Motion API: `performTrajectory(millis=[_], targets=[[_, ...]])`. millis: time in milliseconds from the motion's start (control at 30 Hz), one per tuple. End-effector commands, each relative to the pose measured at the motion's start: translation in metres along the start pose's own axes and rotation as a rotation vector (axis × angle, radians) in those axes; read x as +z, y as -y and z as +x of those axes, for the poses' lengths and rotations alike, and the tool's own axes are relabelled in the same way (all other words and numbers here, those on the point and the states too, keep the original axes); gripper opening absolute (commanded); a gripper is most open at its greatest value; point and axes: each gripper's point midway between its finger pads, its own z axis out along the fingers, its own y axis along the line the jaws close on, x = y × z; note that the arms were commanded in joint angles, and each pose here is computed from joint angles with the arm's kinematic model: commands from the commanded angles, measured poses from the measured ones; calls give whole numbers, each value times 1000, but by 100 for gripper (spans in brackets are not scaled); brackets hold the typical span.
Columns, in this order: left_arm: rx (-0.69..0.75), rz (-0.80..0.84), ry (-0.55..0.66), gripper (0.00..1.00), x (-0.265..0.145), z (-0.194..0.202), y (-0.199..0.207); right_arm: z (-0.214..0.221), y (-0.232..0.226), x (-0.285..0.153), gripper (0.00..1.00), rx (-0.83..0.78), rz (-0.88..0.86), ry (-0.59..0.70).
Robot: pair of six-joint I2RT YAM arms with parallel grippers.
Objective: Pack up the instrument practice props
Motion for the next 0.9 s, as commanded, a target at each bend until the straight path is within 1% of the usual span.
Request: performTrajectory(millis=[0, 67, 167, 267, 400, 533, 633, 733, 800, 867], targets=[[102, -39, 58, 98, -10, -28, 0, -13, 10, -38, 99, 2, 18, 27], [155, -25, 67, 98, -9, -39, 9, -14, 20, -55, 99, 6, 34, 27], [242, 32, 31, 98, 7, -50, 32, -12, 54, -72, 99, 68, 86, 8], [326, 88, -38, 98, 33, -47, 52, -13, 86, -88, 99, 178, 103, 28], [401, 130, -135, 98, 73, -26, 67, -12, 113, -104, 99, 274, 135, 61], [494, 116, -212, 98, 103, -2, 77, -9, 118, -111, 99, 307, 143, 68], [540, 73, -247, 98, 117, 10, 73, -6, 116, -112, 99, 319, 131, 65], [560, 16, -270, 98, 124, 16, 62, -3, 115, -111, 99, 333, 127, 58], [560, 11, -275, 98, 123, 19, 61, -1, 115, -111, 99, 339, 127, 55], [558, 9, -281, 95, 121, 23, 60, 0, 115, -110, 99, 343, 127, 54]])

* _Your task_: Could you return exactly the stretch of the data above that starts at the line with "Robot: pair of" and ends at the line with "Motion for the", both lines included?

* _Task answer_:
Robot: pair of six-joint I2RT YAM arms with parallel grippers.
Objective: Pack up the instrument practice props
Motion for the next 0.9 s, as commanded, a target at each bend until the straight path is within 1% of the usual span.

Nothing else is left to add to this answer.